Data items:
++++++++++++++++++++

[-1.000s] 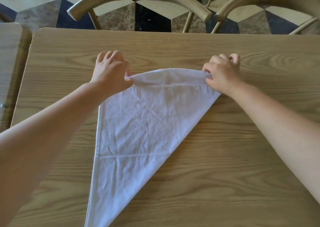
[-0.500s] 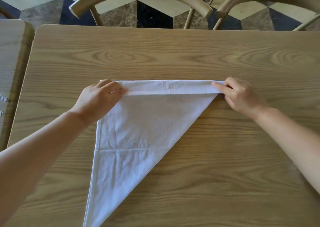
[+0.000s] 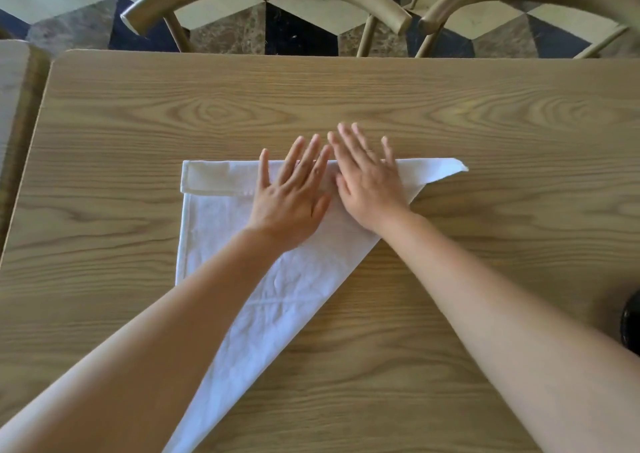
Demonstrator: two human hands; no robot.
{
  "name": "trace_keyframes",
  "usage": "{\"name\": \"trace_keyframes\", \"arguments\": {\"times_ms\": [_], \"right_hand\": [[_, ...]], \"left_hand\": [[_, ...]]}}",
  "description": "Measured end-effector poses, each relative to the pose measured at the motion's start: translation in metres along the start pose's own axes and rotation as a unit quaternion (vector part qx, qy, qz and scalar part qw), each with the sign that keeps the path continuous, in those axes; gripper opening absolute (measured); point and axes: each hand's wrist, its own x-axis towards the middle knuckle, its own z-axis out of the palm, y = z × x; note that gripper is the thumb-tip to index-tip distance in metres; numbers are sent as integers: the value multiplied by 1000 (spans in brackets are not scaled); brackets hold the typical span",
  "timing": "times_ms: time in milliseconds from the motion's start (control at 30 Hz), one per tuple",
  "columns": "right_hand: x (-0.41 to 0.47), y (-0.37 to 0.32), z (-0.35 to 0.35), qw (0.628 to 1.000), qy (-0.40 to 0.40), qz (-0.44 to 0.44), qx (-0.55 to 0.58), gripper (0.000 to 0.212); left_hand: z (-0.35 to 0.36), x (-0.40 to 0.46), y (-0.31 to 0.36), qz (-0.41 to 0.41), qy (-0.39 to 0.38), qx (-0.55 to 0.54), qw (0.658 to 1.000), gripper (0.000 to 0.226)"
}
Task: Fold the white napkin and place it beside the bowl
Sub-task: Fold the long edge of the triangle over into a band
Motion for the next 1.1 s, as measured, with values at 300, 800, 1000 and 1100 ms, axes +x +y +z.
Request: {"name": "trace_keyframes", "arguments": {"times_ms": [300,800,1000,1100], "right_hand": [[-16,77,-8,993,-80,72,-49,63],[-32,102,-23,988,-90,127,-23,53],[-32,110,-36,994,56,88,24,18],[-30,118,-47,989,20,111,100,9]], "left_hand": [[2,-15,-41,-2,-2,-1,1000,62],[-19,-26,-56,-247,-27,-124,961,59],[-9,-4,-26,-376,24,-113,919,75],[-3,-8,-23,-353,35,-74,932,81]]}}
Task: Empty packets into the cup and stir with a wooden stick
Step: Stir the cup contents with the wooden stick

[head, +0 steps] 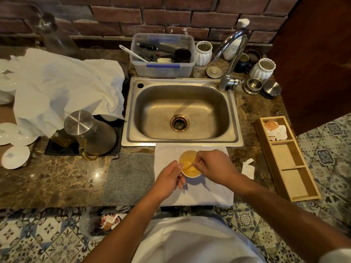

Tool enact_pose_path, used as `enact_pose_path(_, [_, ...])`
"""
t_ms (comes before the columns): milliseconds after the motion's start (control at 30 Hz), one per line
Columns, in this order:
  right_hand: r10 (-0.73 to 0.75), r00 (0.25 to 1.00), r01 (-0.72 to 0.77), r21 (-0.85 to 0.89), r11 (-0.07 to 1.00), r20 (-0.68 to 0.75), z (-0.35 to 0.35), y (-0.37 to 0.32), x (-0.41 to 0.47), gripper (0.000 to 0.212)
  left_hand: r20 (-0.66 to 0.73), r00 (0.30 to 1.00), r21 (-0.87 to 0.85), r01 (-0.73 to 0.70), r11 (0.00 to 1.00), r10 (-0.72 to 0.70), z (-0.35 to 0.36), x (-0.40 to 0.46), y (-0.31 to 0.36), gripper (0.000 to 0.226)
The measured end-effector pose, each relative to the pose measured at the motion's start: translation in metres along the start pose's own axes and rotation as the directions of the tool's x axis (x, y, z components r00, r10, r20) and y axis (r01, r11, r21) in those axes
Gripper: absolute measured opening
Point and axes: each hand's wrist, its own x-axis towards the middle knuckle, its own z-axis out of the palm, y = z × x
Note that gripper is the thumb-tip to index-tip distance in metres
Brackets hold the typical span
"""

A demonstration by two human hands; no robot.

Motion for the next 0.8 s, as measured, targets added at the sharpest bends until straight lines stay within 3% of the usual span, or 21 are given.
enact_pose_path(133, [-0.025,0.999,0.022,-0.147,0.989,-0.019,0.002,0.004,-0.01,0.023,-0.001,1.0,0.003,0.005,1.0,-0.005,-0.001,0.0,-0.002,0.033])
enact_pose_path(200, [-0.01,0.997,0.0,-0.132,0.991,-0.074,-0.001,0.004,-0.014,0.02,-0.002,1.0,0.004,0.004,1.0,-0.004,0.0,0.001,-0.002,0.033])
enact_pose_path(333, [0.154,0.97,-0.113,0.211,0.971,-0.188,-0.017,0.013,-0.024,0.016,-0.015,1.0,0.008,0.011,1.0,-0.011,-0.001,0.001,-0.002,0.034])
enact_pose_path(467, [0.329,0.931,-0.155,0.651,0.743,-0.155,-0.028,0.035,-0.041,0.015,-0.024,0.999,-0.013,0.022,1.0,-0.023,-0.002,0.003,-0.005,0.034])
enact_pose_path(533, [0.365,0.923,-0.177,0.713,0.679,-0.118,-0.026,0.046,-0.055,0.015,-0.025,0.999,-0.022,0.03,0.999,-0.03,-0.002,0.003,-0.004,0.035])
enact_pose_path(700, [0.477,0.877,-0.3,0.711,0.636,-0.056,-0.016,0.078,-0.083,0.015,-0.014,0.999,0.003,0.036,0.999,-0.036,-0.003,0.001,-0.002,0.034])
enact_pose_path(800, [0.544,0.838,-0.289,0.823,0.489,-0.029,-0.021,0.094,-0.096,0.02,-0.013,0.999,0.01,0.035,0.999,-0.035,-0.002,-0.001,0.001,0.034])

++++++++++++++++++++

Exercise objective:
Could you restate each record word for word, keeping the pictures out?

Expected answer:
[-1.000s] 
[-0.500s] 
[+0.000s] 
Demonstrator: two human hands; no robot.
{
  "name": "trace_keyframes",
  "usage": "{\"name\": \"trace_keyframes\", \"arguments\": {\"times_ms\": [_], \"right_hand\": [[_, ...]], \"left_hand\": [[_, ...]]}}",
  "description": "Measured end-effector poses, each relative to the pose measured at the motion's start: translation in metres along the start pose's own axes and rotation as a unit quaternion (vector part qx, qy, qz and scalar part qw), each with the sign that keeps the path continuous, in those axes; gripper opening absolute (measured); point and axes: each hand's wrist, its own x-axis towards the middle knuckle, its own z-axis out of the palm, y = z × x; note that gripper is the thumb-tip to index-tip distance in metres; numbers are sent as integers: the value multiplied by 1000 (spans in brackets are not scaled); brackets hold the typical span",
  "timing": "times_ms: time in milliseconds from the motion's start (control at 30 Hz), one per tuple",
  "columns": "right_hand: x (-0.41 to 0.47), y (-0.37 to 0.32), z (-0.35 to 0.35), qw (0.628 to 1.000), qy (-0.40 to 0.40), qz (-0.44 to 0.44), qx (-0.55 to 0.58), gripper (0.000 to 0.212); left_hand: z (-0.35 to 0.36), x (-0.40 to 0.46), y (-0.31 to 0.36), qz (-0.41 to 0.41), qy (-0.39 to 0.38), qx (-0.55 to 0.54), qw (0.658 to 1.000), gripper (0.000 to 0.226)"
}
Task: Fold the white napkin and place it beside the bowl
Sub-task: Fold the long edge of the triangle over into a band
Motion for the next 1.1 s, as measured, with values at 300, 800, 1000 and 1100 ms, axes +x +y +z.
Request: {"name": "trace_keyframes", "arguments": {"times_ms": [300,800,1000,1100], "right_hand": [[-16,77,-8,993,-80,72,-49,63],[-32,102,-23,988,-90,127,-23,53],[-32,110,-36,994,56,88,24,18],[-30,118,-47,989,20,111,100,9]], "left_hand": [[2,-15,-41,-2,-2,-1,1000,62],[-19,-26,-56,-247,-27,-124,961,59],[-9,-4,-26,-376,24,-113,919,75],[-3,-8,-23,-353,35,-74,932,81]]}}
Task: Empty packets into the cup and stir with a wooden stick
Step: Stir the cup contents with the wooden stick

[head, +0 steps] 

Tool enact_pose_path, used as `enact_pose_path(_, [_, ...])`
"""
t_ms (comes before the columns): milliseconds after the motion's start (control at 30 Hz), one per line
Columns, in this order:
  right_hand: r10 (-0.73 to 0.75), r00 (0.25 to 1.00), r01 (-0.72 to 0.77), r21 (-0.85 to 0.89), r11 (-0.07 to 1.00), r20 (-0.68 to 0.75), z (-0.35 to 0.35), y (-0.37 to 0.32), x (-0.41 to 0.47), gripper (0.000 to 0.212)
  left_hand: r20 (-0.66 to 0.73), r00 (0.30 to 1.00), r21 (-0.87 to 0.85), r01 (-0.73 to 0.70), r11 (0.00 to 1.00), r10 (-0.72 to 0.70), z (-0.35 to 0.36), x (-0.40 to 0.46), y (-0.31 to 0.36), gripper (0.000 to 0.226)
The measured end-effector pose, each relative to the pose measured at the motion's start: translation in metres along the start pose's own axes and rotation as the directions of the tool's x axis (x, y, z components r00, r10, r20) and y axis (r01, r11, r21) in those axes
Gripper: absolute measured opening
Point and axes: each hand's wrist, its own x-axis towards the middle knuckle, its own z-axis out of the palm, y = z × x
Note that gripper is the thumb-tip to index-tip distance in metres
Brackets hold the typical span
"""

A demonstration by two human hands; no robot.

Motion for the next 0.8 s, as measured, targets added at the sharpest bends until straight lines stay within 3% of the usual span, or 21 are given.
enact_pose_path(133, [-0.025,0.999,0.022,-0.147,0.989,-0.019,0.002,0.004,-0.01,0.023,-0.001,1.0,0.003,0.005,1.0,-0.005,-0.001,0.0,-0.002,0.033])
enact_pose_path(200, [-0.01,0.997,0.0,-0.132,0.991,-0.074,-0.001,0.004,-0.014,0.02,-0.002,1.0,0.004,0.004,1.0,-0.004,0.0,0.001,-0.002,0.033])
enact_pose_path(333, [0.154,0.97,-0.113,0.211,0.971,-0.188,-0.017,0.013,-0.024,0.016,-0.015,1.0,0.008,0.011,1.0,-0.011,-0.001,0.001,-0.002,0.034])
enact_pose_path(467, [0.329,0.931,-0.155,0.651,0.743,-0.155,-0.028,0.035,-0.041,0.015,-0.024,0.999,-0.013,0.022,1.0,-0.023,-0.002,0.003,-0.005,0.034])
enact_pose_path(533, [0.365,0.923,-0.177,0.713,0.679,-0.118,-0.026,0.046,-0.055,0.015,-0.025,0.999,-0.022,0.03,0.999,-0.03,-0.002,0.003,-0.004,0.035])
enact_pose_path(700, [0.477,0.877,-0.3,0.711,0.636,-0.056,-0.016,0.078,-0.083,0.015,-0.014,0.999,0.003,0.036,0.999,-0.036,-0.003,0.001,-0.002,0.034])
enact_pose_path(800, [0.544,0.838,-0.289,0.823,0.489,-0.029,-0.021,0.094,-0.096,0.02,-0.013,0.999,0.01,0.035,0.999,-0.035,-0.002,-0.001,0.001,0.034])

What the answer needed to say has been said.